SOUTHERN FRONT: The first phase of PIPES also includes plans to cover the southern mining districts of the Gobi Desert. A new, southern energy system is being established with the assistance of the German state aid agency, GTZ. The operators of the Oyu Tolgoi mine, meanwhile, had planned to construct a 220-KV line across the border to nearby China, with the aim of importing power. This raised concerns from the government, however. Instead, it gave the go-ahead for the construction of a 750-MW plant in the area of Tavan Tolgoi and Oyu Tolgoi. As the mines will likely still need power before the completion of such a project, the transmission line to China is expected to go ahead as a stop-gap measure. Other mines in the central and southern regions have begun constructing their own lines to connect to the CES grid, yet any line of 220-KV or above must be state-owned.

Phase two of PIPES (2012-22) will see the construction of interconnection lines between what will then be four regional energy systems. Two more hydro plants are also envisaged and will be located on the Hovd and Orhon Rivers. Geothermal is also set to be investigated during this phase, along with a boost to solar. By the third phase, the whole country should be linked up through a high-voltage integrated power grid. The PIPES scheme dovetails with the 2007 Renewable Energy Law, and the 2005-20 National Renewable Energy Programme, which aim to see renewable energy take up 20-25% of total energy production by 2020.
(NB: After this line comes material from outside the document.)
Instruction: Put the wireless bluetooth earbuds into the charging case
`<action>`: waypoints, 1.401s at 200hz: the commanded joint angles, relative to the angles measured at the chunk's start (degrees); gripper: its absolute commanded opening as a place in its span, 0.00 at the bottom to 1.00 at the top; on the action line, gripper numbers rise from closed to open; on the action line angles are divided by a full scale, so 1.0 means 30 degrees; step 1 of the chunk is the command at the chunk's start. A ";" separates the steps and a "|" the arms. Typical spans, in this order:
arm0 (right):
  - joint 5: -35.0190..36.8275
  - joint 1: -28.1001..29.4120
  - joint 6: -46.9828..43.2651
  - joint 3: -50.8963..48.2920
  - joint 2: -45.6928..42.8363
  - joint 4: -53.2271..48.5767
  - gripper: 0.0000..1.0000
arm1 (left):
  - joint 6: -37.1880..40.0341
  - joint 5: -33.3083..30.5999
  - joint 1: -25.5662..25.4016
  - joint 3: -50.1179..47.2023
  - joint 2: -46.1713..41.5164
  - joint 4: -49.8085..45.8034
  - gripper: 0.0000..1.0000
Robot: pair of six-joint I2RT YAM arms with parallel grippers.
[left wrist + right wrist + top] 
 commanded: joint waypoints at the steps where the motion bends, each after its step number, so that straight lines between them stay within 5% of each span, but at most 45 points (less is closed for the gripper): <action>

OUTLOOK: Demand for both power and heating is likely to continue rising beyond the levels foreseen in the MESMP. The long-term industrial development plans being implemented should accommodate the exponential growth in demand for power the country is expected to see in the years ahead, particularly if ambitions to develop local value-added industries utilising the country’s vast mineral wealth take off. The process of urbanisation also looks set to continue, with Ulaanbaatar’s current schemes to transform the ger districts into fully developed neighbourhoods, adding thousands of new customers to the grid. It is expected there will be much private sector interest in these infrastructure developments over the next decade. The sector is still largely on the ground floor, but its lofty ambitions indeed make for a healthy investment atmosphere.